The three half-hour comedies and two hour-long dramas in this pilot season are packed with big names. Oscar winner Steven Soderbergh is producing "Red Oaks," a comedy about a suburban New Jersey tennis club in 1985. Mark Forster, known for directing "Monster's Ball" and "World War Z," is making his TV debut with drama "Hand of God."
Also making his TV debut is acclaimed writer/director Whit Stillman, with a show called "The Cosmopolitans," a romantic comedy starring Chloe Sevigny and Adam Brody, set in Paris. "Hysteria" is a thriller created and written by Shaun Cassidy, the former pop TV star. And "Really" is a comedy about suburban Chicago couples from comedy producer Jay Chandrasekhar and executive producer Jamie Tarses.
In a twist, the company is offering them free for anyone to watch, soliciting viewer feedback to figure out which to turn into full series. Those series are then available exclusively for members of its $99 annual Prime subscription service.
Amazon also just greenlit five more kids' TV pilots for production-including three animated shows and two live-action shows-which will be available in early 2015. This summer Amazon debuted three kids series, of which it'll release new episodes over the course of the fall. (Amazon's staking its claim in the kids content space with licensed content as well-last year it made a big deal for Nickelodeon kids content.)

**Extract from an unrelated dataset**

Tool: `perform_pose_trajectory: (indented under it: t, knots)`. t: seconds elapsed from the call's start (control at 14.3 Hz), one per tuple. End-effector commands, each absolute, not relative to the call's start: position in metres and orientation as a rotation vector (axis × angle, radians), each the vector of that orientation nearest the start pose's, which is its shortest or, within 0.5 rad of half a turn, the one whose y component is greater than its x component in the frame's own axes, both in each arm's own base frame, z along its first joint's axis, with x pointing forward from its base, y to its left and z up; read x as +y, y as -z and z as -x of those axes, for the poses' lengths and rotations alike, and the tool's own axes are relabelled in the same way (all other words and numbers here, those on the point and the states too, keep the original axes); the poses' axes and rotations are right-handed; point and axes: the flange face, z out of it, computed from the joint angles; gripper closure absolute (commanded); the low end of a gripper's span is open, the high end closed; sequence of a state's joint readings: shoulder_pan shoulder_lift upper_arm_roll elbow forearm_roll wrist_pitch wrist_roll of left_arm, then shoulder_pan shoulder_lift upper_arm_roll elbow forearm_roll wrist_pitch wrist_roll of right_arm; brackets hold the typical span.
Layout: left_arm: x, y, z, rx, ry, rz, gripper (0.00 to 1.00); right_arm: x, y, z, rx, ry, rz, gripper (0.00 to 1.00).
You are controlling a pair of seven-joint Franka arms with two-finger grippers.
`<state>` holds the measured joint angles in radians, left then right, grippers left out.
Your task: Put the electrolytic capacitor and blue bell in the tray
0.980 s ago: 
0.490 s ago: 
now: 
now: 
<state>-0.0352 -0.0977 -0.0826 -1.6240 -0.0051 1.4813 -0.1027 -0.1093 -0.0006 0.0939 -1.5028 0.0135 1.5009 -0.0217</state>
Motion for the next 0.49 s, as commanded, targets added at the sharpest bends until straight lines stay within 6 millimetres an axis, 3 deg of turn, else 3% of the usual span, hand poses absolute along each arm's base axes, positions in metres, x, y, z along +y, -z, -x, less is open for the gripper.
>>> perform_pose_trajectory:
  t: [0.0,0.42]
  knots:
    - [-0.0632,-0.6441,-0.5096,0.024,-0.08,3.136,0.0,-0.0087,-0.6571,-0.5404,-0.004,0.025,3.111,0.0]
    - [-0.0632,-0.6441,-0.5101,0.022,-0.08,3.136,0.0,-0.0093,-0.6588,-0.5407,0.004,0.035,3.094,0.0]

In July Amazon announced it'll spend $100 million on original video content in the quarter, a significant increase over the prior quarter and the year-earlier quarter. The company hasn't released any data on the success of its originals, though it will say that twice as many people watched its second season pilots as did its first season.
Rival Netflix (NFLX) is also investing more in original content, and this year plans to double spending on that category, which still comprises less than 10 percent of its total global content outlay. That adds up to Netflix spending less than $320 million on originals this year, or an average of $80 million a quarter.
Which means Amazon will spend $20 million more on original content than Netflix this quarter. Naturally, this raises the question for some people: When will Amazon have a hit on the scale of Netflix's hits lie "Orange is the New Black" and "House of Cards."
The comparison isn't entirely apt, as Amazon's video strategy is distinctly different. The company's Prime Streaming Video, along with a new streaming music offering, are perks that come with free unlimited shipping on most products. Amazon wants to sweeten the appeal of its Prime service, because those subscribers spend about 70 percent more than nonsubscribers, according to an RBC story.
In January, Amazon confirmed it has over 20 million prime subscribers, but hasn't given any update since then. Time will tell if big names like Soderberg can generate enough buzz that people feel like they've got to pay for Prime to watch his and the other shows.